* _Source data_:
---*---
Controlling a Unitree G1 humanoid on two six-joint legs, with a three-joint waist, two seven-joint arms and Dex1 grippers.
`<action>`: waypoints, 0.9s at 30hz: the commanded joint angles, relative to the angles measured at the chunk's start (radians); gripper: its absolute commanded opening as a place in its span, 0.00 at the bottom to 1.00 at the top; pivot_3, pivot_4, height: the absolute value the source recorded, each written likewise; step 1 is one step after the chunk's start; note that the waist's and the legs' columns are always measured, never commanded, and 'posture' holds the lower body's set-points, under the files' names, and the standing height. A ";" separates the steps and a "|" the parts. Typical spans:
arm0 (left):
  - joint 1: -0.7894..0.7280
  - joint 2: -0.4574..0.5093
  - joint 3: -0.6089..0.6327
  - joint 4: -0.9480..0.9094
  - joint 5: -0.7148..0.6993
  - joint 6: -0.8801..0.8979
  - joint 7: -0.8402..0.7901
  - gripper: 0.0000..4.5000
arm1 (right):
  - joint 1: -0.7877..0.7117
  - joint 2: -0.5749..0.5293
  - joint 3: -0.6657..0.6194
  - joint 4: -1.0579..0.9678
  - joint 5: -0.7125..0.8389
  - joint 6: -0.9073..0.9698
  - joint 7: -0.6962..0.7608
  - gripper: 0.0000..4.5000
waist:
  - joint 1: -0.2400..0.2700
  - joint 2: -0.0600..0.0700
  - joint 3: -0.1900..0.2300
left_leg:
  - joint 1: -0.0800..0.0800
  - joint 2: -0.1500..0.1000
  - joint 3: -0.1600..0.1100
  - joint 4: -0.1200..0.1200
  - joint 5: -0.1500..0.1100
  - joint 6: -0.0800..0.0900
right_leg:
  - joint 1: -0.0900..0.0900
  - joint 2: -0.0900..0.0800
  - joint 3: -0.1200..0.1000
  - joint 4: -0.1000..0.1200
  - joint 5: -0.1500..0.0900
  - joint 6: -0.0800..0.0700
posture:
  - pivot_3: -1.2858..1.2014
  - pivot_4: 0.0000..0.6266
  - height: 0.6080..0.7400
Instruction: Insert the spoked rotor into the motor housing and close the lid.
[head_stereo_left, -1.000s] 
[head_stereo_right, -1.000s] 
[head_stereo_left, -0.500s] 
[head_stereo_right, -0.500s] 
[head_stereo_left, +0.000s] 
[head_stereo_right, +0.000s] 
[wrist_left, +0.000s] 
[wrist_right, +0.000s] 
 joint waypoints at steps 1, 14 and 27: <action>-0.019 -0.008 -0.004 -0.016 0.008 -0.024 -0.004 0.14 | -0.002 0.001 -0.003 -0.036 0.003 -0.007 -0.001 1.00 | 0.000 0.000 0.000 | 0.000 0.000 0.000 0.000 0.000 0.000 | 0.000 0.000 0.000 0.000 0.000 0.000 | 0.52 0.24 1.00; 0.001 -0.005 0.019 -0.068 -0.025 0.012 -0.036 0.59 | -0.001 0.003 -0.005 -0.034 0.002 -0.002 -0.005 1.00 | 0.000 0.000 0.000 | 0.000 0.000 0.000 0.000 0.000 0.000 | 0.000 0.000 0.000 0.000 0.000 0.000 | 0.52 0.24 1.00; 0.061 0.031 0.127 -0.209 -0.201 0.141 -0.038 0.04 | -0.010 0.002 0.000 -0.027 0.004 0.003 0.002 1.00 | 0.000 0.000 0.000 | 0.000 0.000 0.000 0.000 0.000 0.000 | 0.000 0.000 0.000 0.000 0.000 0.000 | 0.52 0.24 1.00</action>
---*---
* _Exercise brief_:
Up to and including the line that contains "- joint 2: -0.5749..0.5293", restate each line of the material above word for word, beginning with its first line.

* _Response area_:
Controlling a Unitree G1 humanoid on two six-joint legs, with a three-joint waist, two seven-joint arms and Dex1 grippers.
`<action>`: waypoints, 0.9s at 30hz: the commanded joint angles, relative to the angles measured at the chunk's start (radians); gripper: its absolute commanded opening as a place in its span, 0.00 at the bottom to 1.00 at the top; pivot_3, pivot_4, height: the absolute value the source recorded, each written likewise; step 1 is one step after the chunk's start; note that the waist's and the legs' columns are always measured, never commanded, and 'posture' holds the lower body's set-points, under the files' names, and the standing height. A ";" separates the steps and a "|" the parts. Typical spans:
arm0 (left):
  - joint 1: -0.7894..0.7280
  - joint 2: -0.4574..0.5093
  - joint 3: -0.6089..0.6327
  - joint 4: -0.9480..0.9094
  - joint 5: -0.7148..0.6993
  - joint 6: -0.8801..0.8979
  - joint 7: -0.8402..0.7901
  - gripper: 0.0000..4.5000
arm1 (right):
  - joint 1: -0.7877..0.7117
  - joint 2: -0.5749..0.5293

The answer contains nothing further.